God! how I detest narcissistic, self-important, leftist-conformist scribbling members of the international urban community of fashion. Heads inserted deeply up their fundaments, they go busily around the entire world applying their warped, twisted, and fundamentally wrong aggrieved-victim’s-eye-view of everything, then they insist on telling us all about it, in the process appointing themselves dictators-of-the-universe with every intention of imposing revolutionary change to everything they touch.

This Rachel Apsden is a sort of professional journalist chick, who studied Arabic in Cairo, and who in 2017 published her one big book, Generation Revolution, an account of the failed Arab Spring revolution “from the front line between tradition and change,” as shown through the viewpoints of four young Egyptians.

But, the role of wise, judgmental journalist rooting for change, man! was not enough, evidently. Off goes Rachel to South Africa to enroll in a two-month course qualifying her as a White Hunter/Safari Guide.

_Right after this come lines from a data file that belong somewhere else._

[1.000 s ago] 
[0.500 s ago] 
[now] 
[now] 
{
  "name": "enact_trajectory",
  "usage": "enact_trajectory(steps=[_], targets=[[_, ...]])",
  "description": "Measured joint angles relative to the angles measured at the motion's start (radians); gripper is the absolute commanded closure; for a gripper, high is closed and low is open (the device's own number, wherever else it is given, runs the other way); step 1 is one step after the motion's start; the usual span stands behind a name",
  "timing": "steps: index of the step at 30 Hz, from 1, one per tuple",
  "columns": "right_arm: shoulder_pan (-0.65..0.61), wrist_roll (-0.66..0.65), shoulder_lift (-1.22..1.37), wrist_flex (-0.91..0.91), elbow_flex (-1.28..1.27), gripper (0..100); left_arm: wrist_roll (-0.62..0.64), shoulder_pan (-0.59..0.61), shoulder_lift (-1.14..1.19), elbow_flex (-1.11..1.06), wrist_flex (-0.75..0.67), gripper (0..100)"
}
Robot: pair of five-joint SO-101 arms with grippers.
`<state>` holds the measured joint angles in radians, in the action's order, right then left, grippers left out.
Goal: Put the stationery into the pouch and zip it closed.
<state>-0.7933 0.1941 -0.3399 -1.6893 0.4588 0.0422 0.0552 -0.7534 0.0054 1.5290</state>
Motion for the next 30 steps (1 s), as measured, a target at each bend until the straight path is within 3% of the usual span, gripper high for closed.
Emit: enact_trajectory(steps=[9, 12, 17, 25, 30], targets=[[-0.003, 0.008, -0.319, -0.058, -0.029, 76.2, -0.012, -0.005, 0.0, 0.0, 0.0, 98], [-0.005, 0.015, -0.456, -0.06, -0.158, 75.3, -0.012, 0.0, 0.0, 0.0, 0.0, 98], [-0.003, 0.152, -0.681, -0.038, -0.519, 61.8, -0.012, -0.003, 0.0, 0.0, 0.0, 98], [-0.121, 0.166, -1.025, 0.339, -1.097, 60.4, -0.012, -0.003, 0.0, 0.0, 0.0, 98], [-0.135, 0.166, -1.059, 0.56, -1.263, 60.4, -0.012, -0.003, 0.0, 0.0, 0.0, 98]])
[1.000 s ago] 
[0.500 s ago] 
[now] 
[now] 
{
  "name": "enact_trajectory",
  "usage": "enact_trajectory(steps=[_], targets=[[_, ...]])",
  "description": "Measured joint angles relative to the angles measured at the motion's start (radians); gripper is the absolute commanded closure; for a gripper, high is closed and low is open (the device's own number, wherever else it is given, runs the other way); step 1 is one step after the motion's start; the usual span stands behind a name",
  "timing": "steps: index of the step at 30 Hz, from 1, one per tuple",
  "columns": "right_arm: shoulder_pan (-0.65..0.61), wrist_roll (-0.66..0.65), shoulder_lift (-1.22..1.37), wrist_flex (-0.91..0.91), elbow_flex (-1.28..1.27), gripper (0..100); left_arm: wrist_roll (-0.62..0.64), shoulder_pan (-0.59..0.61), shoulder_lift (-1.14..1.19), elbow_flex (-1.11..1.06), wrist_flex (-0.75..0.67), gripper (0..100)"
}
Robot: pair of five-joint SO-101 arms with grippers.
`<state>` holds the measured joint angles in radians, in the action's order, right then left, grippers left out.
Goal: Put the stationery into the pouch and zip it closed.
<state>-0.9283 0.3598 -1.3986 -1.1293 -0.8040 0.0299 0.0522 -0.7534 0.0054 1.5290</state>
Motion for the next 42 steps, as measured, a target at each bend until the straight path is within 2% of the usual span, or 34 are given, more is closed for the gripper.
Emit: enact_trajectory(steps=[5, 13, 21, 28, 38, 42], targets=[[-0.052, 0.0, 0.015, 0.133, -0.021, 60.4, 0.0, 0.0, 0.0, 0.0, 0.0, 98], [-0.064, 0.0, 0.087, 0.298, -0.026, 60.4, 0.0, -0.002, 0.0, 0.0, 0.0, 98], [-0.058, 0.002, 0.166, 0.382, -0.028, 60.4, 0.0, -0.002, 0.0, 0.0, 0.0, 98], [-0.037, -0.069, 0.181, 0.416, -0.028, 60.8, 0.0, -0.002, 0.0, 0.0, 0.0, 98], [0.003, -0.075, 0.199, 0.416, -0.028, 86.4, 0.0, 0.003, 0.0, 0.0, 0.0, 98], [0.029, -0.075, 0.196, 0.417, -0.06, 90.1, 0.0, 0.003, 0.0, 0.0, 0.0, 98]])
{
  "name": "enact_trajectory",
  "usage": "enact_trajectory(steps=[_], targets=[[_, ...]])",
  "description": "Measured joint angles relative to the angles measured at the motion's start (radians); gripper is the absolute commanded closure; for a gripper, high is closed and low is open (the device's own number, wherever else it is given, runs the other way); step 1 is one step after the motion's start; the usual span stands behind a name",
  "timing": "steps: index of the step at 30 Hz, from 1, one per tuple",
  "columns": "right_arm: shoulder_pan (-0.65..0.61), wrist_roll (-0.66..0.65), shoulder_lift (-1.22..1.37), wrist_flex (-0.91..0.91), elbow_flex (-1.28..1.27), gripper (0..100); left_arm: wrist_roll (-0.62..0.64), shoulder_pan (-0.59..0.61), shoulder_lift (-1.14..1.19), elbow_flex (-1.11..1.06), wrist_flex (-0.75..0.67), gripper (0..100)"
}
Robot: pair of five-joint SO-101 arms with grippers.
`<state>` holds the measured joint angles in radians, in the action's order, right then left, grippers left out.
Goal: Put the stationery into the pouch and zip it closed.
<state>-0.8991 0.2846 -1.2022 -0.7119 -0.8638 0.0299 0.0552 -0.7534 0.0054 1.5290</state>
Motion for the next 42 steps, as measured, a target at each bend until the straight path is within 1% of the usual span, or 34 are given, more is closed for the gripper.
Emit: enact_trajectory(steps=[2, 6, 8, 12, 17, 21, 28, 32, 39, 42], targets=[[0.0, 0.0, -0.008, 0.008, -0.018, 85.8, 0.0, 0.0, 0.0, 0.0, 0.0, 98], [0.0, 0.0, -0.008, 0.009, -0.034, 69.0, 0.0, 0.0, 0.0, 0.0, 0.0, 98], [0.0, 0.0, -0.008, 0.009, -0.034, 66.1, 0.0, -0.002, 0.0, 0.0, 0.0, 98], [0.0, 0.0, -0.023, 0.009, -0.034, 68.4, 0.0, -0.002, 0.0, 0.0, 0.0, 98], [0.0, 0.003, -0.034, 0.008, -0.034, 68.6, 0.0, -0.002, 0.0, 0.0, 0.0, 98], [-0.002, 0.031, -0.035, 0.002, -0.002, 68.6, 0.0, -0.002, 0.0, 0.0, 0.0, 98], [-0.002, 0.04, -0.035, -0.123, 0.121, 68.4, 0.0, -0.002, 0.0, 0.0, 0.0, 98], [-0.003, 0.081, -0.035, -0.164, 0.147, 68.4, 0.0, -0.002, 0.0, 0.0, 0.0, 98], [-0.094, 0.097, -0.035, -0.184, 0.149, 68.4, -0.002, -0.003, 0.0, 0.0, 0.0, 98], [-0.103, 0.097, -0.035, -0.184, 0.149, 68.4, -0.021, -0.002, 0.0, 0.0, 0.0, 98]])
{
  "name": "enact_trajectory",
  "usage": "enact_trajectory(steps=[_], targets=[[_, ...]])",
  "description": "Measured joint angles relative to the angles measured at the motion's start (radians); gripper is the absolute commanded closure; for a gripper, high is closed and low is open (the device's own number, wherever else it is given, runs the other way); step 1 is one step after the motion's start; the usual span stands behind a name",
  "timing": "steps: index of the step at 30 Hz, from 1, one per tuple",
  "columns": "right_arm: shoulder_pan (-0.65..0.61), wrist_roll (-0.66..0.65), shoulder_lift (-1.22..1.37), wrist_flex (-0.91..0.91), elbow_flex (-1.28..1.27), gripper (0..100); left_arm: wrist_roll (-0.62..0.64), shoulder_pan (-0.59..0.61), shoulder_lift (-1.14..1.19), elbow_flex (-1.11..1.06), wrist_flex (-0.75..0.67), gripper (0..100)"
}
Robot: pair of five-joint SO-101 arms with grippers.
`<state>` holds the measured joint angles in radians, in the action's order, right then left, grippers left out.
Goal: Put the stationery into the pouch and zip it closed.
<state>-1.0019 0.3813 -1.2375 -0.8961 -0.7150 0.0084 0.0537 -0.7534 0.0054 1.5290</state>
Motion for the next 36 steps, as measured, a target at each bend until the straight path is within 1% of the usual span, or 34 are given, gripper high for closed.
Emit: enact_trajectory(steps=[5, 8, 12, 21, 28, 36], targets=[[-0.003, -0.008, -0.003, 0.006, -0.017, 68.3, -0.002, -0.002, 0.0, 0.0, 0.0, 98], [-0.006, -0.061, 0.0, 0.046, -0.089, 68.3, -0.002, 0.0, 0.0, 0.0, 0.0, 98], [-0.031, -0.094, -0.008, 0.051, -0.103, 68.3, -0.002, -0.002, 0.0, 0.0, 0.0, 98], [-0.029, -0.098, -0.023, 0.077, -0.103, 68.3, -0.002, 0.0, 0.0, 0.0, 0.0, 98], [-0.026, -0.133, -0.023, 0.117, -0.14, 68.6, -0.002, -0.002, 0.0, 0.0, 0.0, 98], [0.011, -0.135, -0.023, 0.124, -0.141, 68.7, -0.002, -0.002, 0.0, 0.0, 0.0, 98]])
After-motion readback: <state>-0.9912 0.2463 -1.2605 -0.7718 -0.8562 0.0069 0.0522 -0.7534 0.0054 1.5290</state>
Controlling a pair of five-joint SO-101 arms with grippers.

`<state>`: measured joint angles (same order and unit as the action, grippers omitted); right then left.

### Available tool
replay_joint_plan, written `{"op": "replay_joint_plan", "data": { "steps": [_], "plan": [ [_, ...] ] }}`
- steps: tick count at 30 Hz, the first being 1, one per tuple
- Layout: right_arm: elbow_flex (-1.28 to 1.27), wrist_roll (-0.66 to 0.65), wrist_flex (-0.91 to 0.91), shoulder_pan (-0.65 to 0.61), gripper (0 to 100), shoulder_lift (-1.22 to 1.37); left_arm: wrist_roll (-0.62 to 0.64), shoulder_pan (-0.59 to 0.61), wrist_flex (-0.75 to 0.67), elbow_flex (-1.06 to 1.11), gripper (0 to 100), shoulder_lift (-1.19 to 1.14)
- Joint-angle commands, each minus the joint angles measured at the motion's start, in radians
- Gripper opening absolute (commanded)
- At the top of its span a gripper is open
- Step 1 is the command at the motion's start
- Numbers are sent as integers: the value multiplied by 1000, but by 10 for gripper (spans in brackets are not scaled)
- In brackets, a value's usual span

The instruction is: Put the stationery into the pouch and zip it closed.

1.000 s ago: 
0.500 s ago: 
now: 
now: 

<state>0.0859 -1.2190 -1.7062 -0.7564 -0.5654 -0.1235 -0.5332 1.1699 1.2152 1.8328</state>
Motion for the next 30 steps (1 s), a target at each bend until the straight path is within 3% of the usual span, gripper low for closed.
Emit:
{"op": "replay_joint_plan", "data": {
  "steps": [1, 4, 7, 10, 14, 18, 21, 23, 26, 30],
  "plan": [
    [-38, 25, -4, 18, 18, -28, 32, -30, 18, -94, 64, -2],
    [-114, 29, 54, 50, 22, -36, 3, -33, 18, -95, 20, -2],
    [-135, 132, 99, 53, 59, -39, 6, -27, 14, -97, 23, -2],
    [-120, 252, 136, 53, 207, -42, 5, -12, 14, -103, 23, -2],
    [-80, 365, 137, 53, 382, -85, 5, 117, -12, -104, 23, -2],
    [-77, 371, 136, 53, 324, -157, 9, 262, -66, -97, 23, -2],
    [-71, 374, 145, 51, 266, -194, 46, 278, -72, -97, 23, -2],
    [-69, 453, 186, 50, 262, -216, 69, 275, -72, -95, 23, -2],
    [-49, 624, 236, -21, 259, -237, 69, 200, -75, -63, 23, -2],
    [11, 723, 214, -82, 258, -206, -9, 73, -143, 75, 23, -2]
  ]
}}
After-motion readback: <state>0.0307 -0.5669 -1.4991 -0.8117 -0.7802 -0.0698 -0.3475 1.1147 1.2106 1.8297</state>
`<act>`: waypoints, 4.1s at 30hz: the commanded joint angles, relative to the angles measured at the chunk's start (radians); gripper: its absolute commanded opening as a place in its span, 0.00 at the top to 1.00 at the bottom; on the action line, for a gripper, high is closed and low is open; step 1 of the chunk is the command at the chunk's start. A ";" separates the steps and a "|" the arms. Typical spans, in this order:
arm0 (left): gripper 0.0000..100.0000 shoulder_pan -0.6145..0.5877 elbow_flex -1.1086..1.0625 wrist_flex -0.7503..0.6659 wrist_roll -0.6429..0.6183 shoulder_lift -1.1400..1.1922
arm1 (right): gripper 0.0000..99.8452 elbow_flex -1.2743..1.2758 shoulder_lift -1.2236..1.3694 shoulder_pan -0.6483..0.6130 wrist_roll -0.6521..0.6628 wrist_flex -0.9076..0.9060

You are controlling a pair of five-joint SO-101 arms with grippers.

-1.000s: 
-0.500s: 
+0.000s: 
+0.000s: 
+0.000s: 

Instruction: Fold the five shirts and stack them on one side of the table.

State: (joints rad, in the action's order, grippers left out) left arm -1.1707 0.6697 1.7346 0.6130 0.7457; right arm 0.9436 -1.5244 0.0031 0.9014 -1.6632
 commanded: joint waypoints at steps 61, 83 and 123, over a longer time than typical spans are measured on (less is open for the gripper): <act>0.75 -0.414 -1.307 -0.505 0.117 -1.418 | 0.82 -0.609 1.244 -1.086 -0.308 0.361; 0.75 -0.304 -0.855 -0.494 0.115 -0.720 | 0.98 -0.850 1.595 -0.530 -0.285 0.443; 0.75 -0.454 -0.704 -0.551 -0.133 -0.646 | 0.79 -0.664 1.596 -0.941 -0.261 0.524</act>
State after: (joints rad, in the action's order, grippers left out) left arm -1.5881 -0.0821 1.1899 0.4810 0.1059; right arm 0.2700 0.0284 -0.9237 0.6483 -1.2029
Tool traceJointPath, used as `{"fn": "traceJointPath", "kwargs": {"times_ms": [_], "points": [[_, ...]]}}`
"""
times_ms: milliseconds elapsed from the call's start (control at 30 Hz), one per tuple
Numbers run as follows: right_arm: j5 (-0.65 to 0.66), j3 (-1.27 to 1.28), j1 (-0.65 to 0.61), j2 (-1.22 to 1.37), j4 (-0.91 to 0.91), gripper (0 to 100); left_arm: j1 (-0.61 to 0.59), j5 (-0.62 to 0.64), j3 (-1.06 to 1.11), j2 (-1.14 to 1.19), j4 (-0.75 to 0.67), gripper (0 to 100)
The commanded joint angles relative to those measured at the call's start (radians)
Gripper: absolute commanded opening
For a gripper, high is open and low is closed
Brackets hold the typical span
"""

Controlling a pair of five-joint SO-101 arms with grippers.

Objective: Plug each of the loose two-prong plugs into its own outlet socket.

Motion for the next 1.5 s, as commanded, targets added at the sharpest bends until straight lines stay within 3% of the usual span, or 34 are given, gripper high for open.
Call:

I wasn’t a guy, I had no idea how to use a gun, and the only wild dogs anywhere near my own home were part of a research project at London Zoo. But I was learning to change the tires on an old Land Cruiser and memorizing the birth weight of hyena pups because, at thirty-seven, I had burned out. I had just spent several years living in Egypt, reporting on the 2011 revolution and the cruelty and suffering of its aftermath. When I returned to work in the UK, I was angry, heartbroken, and guilty at being able to leave. Though my life in London was safe and easy, as I went through the motions of commuting and sitting in the office, everything felt dark. That was when the dreams began: huge open spaces, empty skies, light—places I’d seen when I’d visited friends in South Africa. That wild nature felt like a lifeline, something I could believe in as an absolute, uncomplicated good, a unifying and healing force that was somehow separate from the moral tangles created by humans. I didn’t think about where these beliefs had come from.

It seems unlikely that she intends to do any Safari guiding though. What this is about is judgmental and condescending tourism with an article in the New York Review of Books, to be followed by the second big book, as the real goal.

Her chief insight seems to have been that her instructors were unconsciously sexist and racist, and unreasonably resentful at finding themselves “at the bottom of the pile” in today’s South Africa.

Rachel knows better. She understands that any White Presence in Africa and Apartheid were terrible Wrongs, and Big Game Hunting a highly questionable part of the Culture of Masculine Machismo and Colonialism. Native Africans were treated unequally. Atonement is due.

“Black Africans just aren’t interested in nature,” a white South African student said, as we sat by the campfire one night. We’d been talking about how dominated the country’s safari industry still was by white people, who owned and managed most of its private reserves, and made up the vast majority of guests. “It’s not PC to say it, but it’s true.”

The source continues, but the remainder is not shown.